= Lineage of Mahabali =

Ancestral line in Hindu mythology

The lineage of Raja Bali (also known as Mahabali) represents one of the most significant ancestral lines in Hindu mythology, tracing the descent of the Daitya clan from the sage Kashyapa.

- Kashyapa + Diti
  - Hiranyakashipu (son)
    - Prahlada (grandson)
      - Virochana (great-grandson)
        - Mahabali (great-great-grandson)

== Descendants ==
According to the Bhagavata Purana and the Vishnu Purana, Mahabali had one hundred sons born to his wife, Vindhyavali. The eldest and most prominent among them was Banasura he was the successor of raja bali, a thousand-armed devotee of Shiva who ruled from the city of Sonitpur. The Puranic texts describe the other ninety-nine sons as being equally valiant, though they are often mentioned collectively rather than individually in major narratives. In the Narada Purana, this lineage is highlighted to illustrate the expansion of the Daitya influence across various realms.

== Lineage ==
According to Hindu mythology, Raja bali had one hundred sons born to his wife, specifically "The Bhagavata Purana (Canto 10, Chapter 62) explicitly records that Mahabali fathered one hundred sons, with the eldest being the thousand-armed Bana.

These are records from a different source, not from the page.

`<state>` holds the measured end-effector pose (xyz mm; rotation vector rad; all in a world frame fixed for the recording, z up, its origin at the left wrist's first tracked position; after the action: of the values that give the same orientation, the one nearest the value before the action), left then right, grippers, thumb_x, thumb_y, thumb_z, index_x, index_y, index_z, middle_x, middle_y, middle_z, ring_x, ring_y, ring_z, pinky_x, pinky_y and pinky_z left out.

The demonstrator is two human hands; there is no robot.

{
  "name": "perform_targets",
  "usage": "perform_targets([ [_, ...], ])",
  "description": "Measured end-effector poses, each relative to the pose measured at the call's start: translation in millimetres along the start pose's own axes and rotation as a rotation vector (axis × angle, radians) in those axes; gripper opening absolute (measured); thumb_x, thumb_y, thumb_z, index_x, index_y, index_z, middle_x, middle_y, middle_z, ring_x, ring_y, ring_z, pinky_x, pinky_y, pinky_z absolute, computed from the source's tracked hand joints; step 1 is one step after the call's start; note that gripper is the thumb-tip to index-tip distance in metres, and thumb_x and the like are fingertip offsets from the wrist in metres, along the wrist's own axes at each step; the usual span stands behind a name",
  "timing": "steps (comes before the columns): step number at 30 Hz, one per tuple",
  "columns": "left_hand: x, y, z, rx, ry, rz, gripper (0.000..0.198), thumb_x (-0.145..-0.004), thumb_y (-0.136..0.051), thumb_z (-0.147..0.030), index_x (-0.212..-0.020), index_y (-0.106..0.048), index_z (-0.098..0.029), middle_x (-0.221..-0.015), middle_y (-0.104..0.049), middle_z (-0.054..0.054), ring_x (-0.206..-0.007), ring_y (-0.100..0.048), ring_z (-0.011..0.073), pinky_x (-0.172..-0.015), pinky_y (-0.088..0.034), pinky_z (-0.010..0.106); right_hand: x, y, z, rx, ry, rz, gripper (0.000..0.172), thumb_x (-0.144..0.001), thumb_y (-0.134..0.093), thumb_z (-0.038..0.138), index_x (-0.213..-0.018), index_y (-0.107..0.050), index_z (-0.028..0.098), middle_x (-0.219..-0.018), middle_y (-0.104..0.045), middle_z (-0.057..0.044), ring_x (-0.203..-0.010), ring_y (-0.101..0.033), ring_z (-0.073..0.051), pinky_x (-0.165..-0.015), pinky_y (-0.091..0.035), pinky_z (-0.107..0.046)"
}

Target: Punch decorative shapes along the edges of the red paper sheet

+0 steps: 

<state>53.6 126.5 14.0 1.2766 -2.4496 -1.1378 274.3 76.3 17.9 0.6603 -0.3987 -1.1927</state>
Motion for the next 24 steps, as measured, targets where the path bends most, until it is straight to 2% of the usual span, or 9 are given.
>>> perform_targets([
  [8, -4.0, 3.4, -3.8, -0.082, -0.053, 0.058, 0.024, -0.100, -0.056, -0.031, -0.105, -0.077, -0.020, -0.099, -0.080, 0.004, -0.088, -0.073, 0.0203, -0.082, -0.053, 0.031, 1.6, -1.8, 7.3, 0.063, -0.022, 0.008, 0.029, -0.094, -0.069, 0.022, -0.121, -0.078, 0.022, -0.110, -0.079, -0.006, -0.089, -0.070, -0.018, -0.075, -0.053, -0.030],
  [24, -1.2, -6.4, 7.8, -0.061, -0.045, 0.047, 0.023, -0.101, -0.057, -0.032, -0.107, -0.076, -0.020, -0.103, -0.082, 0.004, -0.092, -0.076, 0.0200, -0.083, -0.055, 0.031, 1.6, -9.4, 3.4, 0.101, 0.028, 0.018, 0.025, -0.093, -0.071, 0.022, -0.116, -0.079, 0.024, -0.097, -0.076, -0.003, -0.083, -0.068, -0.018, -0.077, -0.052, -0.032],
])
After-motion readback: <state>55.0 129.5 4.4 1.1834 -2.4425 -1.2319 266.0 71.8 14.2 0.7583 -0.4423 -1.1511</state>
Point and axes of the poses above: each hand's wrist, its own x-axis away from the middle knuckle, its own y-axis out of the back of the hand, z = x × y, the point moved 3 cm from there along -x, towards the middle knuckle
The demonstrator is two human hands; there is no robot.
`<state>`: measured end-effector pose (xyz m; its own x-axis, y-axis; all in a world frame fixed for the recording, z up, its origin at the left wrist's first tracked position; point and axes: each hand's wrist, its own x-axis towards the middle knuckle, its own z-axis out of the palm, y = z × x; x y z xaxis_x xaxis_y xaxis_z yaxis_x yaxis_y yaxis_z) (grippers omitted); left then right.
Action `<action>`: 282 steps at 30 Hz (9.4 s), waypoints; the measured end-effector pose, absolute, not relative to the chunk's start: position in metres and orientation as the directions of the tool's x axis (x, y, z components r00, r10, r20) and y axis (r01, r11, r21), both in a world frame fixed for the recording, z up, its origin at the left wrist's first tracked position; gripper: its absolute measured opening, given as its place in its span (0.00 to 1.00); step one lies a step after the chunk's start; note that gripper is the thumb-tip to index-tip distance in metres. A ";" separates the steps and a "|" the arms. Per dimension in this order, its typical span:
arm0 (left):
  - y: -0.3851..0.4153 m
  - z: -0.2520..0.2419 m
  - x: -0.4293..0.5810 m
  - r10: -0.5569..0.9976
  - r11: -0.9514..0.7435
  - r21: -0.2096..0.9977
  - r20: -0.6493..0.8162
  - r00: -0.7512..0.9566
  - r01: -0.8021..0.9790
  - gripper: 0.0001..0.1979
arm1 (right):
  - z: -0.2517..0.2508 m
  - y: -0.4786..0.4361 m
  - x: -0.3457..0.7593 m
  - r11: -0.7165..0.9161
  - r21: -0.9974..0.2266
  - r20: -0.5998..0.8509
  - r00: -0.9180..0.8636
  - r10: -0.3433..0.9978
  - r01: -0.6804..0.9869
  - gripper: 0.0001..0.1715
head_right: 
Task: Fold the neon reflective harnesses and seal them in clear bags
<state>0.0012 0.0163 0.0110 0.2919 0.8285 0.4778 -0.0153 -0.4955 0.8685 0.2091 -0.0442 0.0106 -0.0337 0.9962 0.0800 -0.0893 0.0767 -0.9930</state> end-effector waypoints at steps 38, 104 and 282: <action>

Despite the numerical specificity, the Puranic narrative does not provide an exhaustive list of names. following Banasura, prominent children of Mahabali are Kumbha, Nikumbha, Narakasura, Kuparna, Drishadva, Nila, Bhaskara, Balayogi/Balay and Dhanurdhara.

However, there no mention of his direct daughter in Hindu texts but his lineage continued through his granddaughter Usha, the daughter of Banasura, whose marriage to Aniruddha is a significant episode in the Bhagavata Purana.

== Community and lineage claims ==
In addition to the scriptural accounts, several historical dynasties and contemporary social groups in South Asia identify with the lineage of Mahabali. These claims often connect mythological ancestry with social identity and historical sovereignty.

=== Social and caste groups ===
- Northern communities: In Northern India, several communities—including sections of the Saini, Mali, and various agrarian groups Balay/balai (from mahabali son Balayogi/Balay) identify themselves as Balivanshi (meaning "of the line of Bali").
- Communities of Kerala: In the state of Kerala, where Mahabali is the central figure of the Onam festival, several communities (such as the Nairs and Ezhavas) historically viewed him as their ancient sovereign. While not always a claim of biological descent, the cultural identification is a core part of their social history.
- Assamese identity: Some traditions in Assam link the ancient rulers of Sonitpur (modern-day Tezpur) to the line of Banasura, thereby connecting the regional history to the broader lineage of Mahabali.